I hope everyone is doing what they can too.
"Galleries of the mind made up"? That I like.
Interesting poem.
This post has a great sense of direction from fluff right on down to the bottom of the sea and, if one reads the Darfur post, beyond. I enjoyed the Robert Graves poem.
I knew what you meant about work up your butt last post. I was just joking, since so many have discussed your fine butt in the past.
What is recifuckitation?
Loved the Graves poem--perfect
Weirdso already asked one question of the day
oh, glad your parents and aunt offered their homes. My friends offered their vacation home in South Carolina and condos in Atlanta.
Think this might bring out the better side in people
All of a sudden I realized that there is no escape from NY plan so why the hell should NO have had one based on hypotheticals?
Don't like realizing (after 4 years) that I'm doomed
Awesome.
Recifuckitation, I love it.
My parents are doing the thing through Saint Peters . If you have people at your house in Maryland obviously no one will be there how does that work?
Poem is quite fit for the time and that other weird stuff you wrote was pretty cool as well.
I'm loving it here so far in case you are wondering.
I know what you mean. I might not be rich but I have everything. And to watch the rampant visuals of so much poverty and grief really makes me appreciate my life. In a way, it also expels so much nothingness as I take it all for granted. I'm not sure I deserve any of it, and surely those who are suffering do not deserve their hand either.
I have donated money and supplies. On Saturday I might be heading down to Louisana to help deliver it. It is the least I could do.
Tomorrow is not a promise. How true.
I wish I had more time to myself more too. I used to have a pretty fucking sweet routine. Everything had its place. Now the time to sleep, to write, and to eat are all screwy.
And time to go out? Forget it. It's all I can do to go home and take a nap when I have free time.
Mad props to the not so crazy, hot , smart , idealist from the city.
There can be bad parts to having too much time to yourself. Look at me.

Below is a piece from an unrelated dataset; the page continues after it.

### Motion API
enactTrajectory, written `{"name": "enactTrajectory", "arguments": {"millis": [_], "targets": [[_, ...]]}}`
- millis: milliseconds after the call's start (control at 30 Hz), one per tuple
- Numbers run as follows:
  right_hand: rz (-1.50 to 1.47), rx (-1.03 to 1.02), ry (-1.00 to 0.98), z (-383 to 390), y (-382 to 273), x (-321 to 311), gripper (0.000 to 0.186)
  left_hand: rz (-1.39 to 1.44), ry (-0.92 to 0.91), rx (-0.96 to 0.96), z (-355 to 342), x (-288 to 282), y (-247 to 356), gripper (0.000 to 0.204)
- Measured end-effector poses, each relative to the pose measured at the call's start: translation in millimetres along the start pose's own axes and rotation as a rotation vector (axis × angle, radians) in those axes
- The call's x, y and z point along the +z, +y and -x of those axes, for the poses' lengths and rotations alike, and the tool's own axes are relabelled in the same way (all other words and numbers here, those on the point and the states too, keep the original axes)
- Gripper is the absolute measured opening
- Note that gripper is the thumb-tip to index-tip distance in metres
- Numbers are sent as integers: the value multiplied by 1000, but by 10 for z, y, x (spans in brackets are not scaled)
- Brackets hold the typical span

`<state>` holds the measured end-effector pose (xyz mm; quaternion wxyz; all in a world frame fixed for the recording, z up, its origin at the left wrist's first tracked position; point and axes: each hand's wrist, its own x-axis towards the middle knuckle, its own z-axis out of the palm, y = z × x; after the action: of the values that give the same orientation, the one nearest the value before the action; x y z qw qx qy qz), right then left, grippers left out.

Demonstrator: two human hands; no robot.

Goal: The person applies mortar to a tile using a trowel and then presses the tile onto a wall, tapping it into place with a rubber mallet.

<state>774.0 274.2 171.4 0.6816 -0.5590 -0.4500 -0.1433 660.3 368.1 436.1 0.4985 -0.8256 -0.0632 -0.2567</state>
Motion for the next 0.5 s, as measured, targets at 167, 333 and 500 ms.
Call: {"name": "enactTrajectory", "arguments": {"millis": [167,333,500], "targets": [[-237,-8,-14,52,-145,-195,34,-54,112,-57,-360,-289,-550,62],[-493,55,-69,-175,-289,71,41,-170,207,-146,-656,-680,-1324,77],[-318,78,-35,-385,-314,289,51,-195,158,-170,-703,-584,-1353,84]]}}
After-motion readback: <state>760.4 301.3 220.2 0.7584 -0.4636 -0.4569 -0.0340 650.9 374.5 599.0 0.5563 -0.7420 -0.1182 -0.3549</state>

I spend nearly every evening with nothing to do and nobody to talk to, and now I'm so scared of human contact that an evening of comedy movies and pizza scares the hoohaa out of me.
"It is pretty sickening in some ways to be in a place where people are still more concerned about getting a new ipod or if they are going to see some stupid mystery band."
There are times when people ask me "Why did you leave NYC?" and I can only chuckle. It took me a long time to come up with an answer that didn't take too long because they weren't really looking to get in to a CONVERSATION about it. I only say now, "I'd had enough".
Peace.................
Helen: Peace back at ya
finnegan: tanscience is awesomeness. Too bad about your colon thingy.
Coyote:I hope you went out and partie don down this weekend my friend. You will live longer.
Curator: thanks.
MoJo: Time, the concept is what gets us.
MJ: so true.
John: I knew you would love it there as did you or you wouldn't be there.
Pia: No escape is right.
weirdso: Thanks. It is recitation with a little fuck added for good measure. Although I was wrong anyway I didn't have one on friday evening that was for a class I was no longer taking.
Thank you!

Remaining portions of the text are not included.